=== AIM OF THE EXERCISE ===
Begin at the line below that has "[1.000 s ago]". Stop after the line that has "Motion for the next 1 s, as", repeating each line exactly and leaving out the pictures.

[Records excerpted from a collection]
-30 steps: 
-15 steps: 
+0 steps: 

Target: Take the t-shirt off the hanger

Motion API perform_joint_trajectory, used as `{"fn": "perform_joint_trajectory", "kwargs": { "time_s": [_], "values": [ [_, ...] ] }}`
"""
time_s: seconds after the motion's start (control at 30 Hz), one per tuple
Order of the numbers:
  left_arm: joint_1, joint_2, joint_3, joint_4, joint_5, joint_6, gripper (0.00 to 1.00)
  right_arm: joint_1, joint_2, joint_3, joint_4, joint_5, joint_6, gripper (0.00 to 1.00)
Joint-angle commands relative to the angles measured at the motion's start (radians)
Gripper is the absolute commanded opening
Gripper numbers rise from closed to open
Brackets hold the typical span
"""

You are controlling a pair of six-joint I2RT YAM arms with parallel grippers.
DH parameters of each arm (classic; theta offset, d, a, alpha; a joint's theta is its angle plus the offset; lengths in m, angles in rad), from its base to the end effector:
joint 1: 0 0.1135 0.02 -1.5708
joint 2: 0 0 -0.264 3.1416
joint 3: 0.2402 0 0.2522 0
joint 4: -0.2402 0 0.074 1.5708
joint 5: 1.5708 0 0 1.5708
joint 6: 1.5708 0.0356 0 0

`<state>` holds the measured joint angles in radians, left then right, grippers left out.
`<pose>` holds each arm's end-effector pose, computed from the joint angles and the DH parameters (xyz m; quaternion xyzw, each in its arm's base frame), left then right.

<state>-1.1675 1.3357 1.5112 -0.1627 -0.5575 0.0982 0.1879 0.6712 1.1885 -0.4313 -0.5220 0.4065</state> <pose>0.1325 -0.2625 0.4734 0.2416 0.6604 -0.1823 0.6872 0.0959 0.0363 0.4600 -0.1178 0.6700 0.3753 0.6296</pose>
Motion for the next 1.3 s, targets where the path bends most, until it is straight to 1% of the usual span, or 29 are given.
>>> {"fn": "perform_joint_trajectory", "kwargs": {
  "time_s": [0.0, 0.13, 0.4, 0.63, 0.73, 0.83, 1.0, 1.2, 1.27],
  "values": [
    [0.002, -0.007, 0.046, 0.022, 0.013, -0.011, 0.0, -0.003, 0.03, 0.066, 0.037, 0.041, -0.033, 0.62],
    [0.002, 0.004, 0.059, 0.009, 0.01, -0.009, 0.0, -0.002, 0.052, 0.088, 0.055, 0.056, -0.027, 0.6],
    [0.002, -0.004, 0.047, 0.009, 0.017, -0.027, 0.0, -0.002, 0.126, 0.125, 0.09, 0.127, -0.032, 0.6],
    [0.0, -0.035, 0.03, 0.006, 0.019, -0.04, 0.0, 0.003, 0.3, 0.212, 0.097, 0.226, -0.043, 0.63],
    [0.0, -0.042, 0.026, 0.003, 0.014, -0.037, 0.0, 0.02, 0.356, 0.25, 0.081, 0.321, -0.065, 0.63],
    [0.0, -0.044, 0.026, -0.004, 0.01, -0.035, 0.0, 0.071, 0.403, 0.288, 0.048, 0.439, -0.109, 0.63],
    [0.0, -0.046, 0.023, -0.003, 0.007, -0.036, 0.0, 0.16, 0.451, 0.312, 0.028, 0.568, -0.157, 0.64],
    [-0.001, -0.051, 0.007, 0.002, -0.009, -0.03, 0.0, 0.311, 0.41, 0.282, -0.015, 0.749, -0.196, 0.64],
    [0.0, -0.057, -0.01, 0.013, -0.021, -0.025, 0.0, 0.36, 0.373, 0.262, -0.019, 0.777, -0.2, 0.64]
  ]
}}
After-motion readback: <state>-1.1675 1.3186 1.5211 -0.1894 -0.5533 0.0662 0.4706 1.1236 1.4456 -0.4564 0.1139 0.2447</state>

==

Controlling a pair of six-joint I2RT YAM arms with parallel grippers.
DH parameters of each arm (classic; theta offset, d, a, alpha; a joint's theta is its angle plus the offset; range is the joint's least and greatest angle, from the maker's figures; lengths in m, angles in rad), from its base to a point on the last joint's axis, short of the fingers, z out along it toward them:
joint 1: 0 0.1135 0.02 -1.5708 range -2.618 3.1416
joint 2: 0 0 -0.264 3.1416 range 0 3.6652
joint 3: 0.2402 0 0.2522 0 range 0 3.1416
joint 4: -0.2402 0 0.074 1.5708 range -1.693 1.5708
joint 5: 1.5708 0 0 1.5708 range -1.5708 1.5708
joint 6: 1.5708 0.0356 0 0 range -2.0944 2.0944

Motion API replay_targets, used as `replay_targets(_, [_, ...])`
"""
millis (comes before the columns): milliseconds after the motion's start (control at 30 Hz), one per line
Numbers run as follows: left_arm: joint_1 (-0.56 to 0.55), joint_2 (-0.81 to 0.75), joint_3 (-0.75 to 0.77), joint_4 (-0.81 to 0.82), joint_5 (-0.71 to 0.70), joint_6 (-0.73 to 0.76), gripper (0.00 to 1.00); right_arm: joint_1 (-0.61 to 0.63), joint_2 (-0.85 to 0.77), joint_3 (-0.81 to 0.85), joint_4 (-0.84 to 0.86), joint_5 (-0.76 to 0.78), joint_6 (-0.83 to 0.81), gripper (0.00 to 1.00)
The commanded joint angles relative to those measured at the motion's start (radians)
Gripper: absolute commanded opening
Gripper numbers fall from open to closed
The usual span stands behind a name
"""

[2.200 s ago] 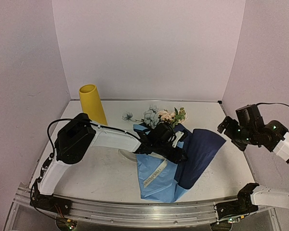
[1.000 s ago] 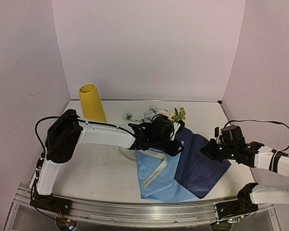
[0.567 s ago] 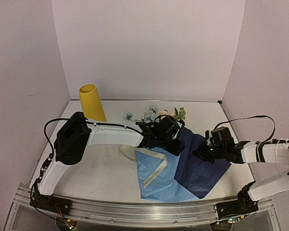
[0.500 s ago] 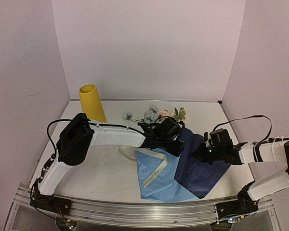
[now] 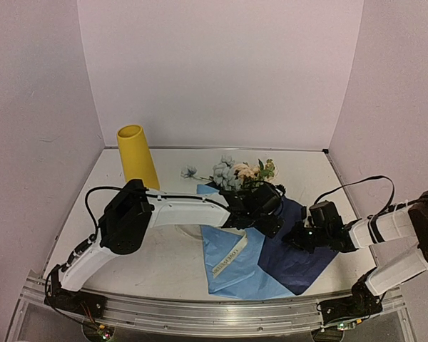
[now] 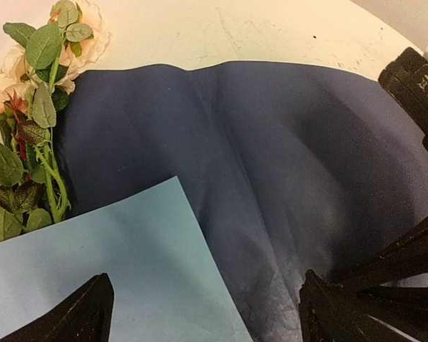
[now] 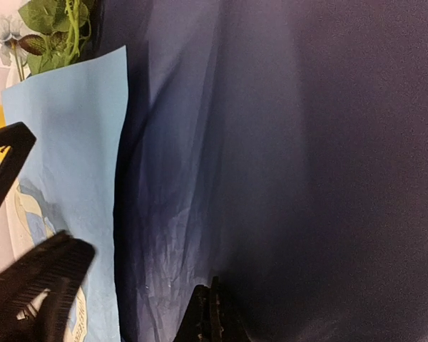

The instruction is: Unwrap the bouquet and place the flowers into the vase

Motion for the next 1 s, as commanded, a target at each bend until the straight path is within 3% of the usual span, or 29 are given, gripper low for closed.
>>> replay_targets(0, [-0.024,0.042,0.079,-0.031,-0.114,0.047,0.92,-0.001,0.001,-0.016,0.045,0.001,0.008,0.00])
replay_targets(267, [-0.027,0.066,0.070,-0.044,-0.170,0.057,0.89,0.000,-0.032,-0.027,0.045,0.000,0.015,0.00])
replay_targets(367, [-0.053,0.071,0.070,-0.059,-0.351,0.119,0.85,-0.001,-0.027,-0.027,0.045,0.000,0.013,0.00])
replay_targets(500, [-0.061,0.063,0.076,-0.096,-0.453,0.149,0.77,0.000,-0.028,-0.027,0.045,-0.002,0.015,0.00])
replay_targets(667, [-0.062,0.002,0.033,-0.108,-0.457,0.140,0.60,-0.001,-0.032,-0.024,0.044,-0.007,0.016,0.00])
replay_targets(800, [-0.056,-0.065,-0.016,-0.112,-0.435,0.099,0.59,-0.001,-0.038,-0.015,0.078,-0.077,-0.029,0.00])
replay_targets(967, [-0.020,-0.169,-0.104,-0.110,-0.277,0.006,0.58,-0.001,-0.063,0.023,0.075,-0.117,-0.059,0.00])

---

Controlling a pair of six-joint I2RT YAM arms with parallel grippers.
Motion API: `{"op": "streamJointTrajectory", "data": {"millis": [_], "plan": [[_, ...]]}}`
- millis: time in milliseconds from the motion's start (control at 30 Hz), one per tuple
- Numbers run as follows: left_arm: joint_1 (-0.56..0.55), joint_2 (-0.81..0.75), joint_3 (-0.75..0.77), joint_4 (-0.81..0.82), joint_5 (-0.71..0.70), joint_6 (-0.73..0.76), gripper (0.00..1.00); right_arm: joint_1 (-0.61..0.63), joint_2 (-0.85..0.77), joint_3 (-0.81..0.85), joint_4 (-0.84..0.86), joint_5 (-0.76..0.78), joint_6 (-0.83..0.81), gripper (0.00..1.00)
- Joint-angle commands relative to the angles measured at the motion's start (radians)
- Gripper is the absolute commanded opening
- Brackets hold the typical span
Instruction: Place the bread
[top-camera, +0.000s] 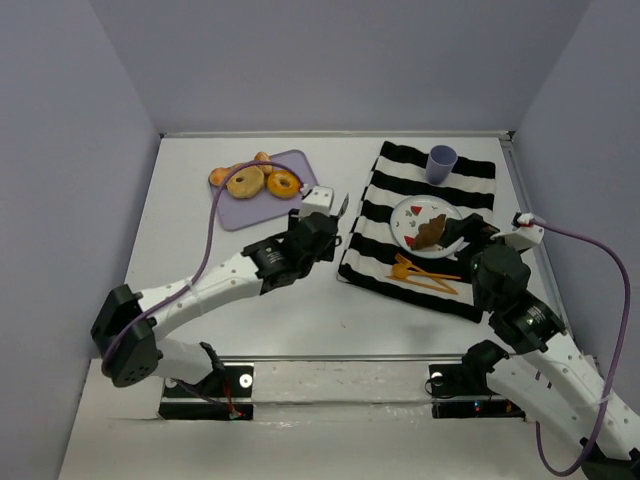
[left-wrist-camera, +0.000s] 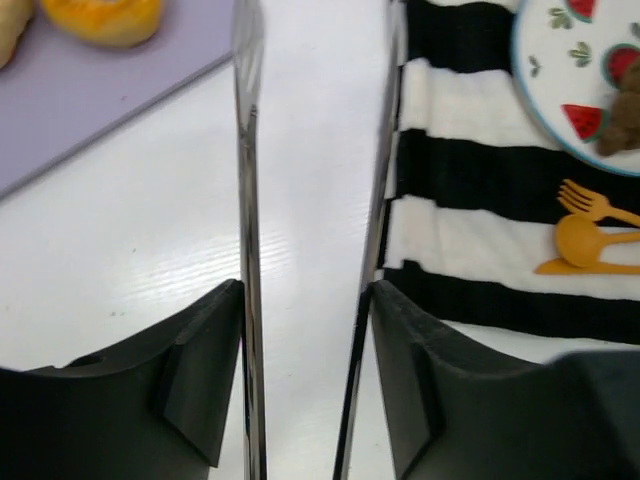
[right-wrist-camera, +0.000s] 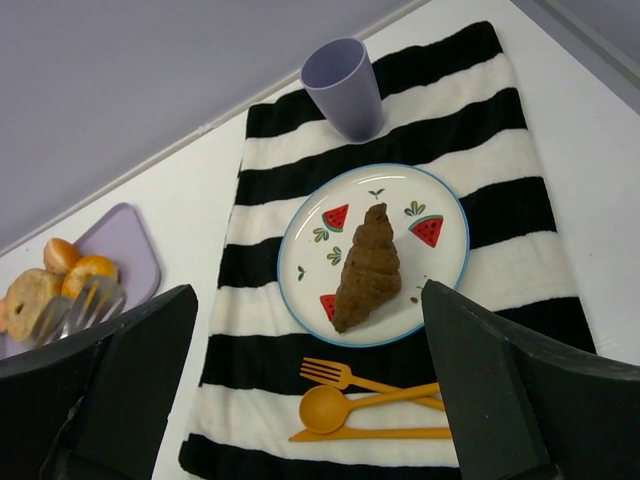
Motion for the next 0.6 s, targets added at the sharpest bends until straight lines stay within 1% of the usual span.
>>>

=== SOLUTION BELOW ===
[1.000 s ago] 
[0.567 s ago] 
[0.500 s ago] 
[now] 
[now] 
[now] 

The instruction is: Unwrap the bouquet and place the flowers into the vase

Motion for the next 1 s, as commanded, a target at each bend until the straight path is within 3% of the usual span, or 29 are given, gripper low for closed.

No more work is required for the exercise.